Calcio, Juve-Inter è derby di pace. Agnelli invita Moratti

Il clima e’ mite, attorno a Juve-Inter. Cielo azzurro ma soprattutto voglia di pace e distensione. Agnelli invita Moratti allo stadio in cui non e’ mai stato, Moratti ringrazia e a Torino tacciono ancora, per non rischiare anche soltanto piccole insidie dialettiche e diplomatiche.

Un fatto e’ certo: la Juventus ha apprezzato molto l’atteggiamento del presidente dell’Inter dopo la sciagurata giornata di Catania e ancor piu’ il suo giovane allenatore, che ha escluso favoritismi voluti in favore dei bianconeri. Insomma, hanno tutti voglia di giocare a calcio, di esaltarsi e, naturalmente, di vincere, perche’ adesso i bianconeri hanno capito che l’Inter fa sul serio e scrollarsela di dosso equivarrebbe a un notevole passo avanti verso il titolo d’inverno, indizio solitamente molto serio per conquistare quello estivo. Le premesse per lo spettacolo ci sono, perche’ Stramaccioni ha dichiarato che vuole giocarsi la partita senza paura, conscio di poter fare male all’avversaria. La Juve, con le grandi, di solito offre il meglio di se’, anche se il match scudetto con il Napoli non aveva offerto momenti di calcio mirabile. E l’Inter potrebbe avere lo stesso atteggiamento degli azzurri, aspettare per colpire in velocita’. C’e’ un certo timore per i nerazzurri di oggi, che hanno ritrovato gamba, morale e punti. Ci vorra’ insomma la miglior Juventus, ma i bianconeri, a parte qualche grande squillo di singoli, non sembra in forma strepitosa, mentre sulle motivazioni della squadra di Conte non ci sono mai dubbi. A dirigere l’incontro, dopo le polemiche, l’arbitro Tagliavento, considerato uno dei top: nella sua brillante carriera il match del 2010 che fece infuriare Mourinho.

L’allenatore portoghese si sfogo’ mimando il gesto delle manette. Piu’ recente, nella scorsa stagione, la svista sul gol fantasma di Muntari che scateno’ la polemica.

Il grande dilemma della vigilia in casa bianconera e’ se confermare oppure no l’uomo, anzi, il ragazzo del momento, il diciannovenne Paul Pogba, letteralmente esploso negli ultimi giorni. Ma e’ piu’ che altro un dibattito tra tifosi, perche’ sembra tutto deciso: prevarra’ la logica della gerarchia di spogliatoio e soprattutto dell’esperienza, a favore di compagni che hanno comunque vinto uno scudetto totalmente fuori dai pronostici.
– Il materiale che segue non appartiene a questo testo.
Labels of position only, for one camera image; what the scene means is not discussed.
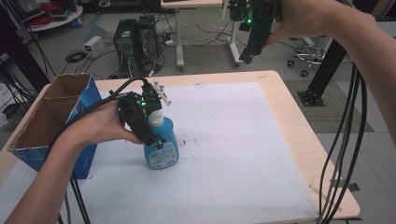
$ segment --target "human arm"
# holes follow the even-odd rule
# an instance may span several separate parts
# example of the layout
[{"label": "human arm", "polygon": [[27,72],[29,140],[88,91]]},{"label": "human arm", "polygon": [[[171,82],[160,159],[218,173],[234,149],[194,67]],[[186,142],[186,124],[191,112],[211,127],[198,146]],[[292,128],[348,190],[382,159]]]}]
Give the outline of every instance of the human arm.
[{"label": "human arm", "polygon": [[266,47],[286,37],[330,35],[361,71],[396,146],[396,40],[373,16],[335,0],[280,0],[283,21]]},{"label": "human arm", "polygon": [[56,223],[74,164],[89,144],[139,140],[119,122],[117,102],[102,105],[67,128],[6,223]]}]

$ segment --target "chair caster wheel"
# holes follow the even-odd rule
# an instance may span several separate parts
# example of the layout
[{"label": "chair caster wheel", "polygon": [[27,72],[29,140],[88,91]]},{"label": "chair caster wheel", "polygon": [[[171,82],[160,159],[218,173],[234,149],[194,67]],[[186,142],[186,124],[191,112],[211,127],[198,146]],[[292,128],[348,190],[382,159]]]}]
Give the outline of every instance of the chair caster wheel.
[{"label": "chair caster wheel", "polygon": [[288,60],[288,67],[293,67],[294,66],[294,61]]},{"label": "chair caster wheel", "polygon": [[301,76],[301,77],[307,77],[308,75],[309,75],[309,72],[306,71],[306,70],[304,70],[304,71],[302,71],[302,72],[300,73],[300,76]]}]

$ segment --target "blue cardboard box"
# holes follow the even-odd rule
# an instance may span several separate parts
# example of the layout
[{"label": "blue cardboard box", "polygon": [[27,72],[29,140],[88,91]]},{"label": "blue cardboard box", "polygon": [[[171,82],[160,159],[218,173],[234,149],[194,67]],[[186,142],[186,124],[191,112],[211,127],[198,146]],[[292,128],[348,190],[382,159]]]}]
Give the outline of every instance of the blue cardboard box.
[{"label": "blue cardboard box", "polygon": [[[83,108],[100,101],[95,82],[89,74],[57,76],[41,99],[14,141],[10,151],[21,161],[39,171],[48,145],[55,134]],[[91,168],[96,145],[85,147],[75,164],[77,179],[86,179]]]}]

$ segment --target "bottle label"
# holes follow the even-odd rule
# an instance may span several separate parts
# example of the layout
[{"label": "bottle label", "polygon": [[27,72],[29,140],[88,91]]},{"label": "bottle label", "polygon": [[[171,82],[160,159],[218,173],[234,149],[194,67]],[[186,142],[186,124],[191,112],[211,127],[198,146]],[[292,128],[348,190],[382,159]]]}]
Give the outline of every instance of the bottle label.
[{"label": "bottle label", "polygon": [[163,144],[163,148],[151,153],[149,163],[154,169],[164,169],[177,162],[175,146],[171,142]]}]

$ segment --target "desk leg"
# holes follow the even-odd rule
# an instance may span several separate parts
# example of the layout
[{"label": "desk leg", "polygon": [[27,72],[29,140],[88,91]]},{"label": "desk leg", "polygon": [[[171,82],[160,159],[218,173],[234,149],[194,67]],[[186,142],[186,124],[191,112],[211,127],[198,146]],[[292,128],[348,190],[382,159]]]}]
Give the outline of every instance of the desk leg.
[{"label": "desk leg", "polygon": [[177,37],[177,45],[176,45],[177,67],[182,71],[184,67],[184,56],[183,56],[183,43],[181,42],[181,37],[180,37],[178,8],[175,9],[175,22],[176,22],[176,37]]},{"label": "desk leg", "polygon": [[238,22],[233,21],[233,27],[231,28],[231,37],[228,37],[228,46],[230,47],[231,53],[233,54],[233,61],[236,66],[242,63],[239,60],[239,52],[235,45],[236,30],[238,29]]}]
L’altro dilemma, piuttosto stucchevole ma di assoluta attualita’, e’ il solito, quello che riguarda l’attacco, dove oggi l’affollamento e’ davvero notevole, cinque punte per due posti. Per domani la dovrebbero spuntare Vucinic-Giovinco: evidentemente si punta piu’ sull’agilita’ che sulla forza di Bendtner, nonostante il danese sia piaciuto.

Conte ha fatto lavorare molto la squadra sulle ripartenze avversarie: secondo il tecnico, il nodo della partita sara’ qui e proprio da questo punto la squadra potra’ partire per costruire la vittoria. Mercoledi’ c’e’ il match decisivo (solo se la Juve perde o pareggia) con il Nordsjelland, ma il nome dell’Inter e’ troppo importante per pensare al turn over. Scontato quindi anche il rientro di Chiellini. Tra le ultime di giornata, il forfait di Pepe, che ha accusato una noia al polpaccio nell’ultima rifinitura. E’ davvero un’annata-no per uno degli artefici dello scudetto, che non ha ancora giocato un minuto.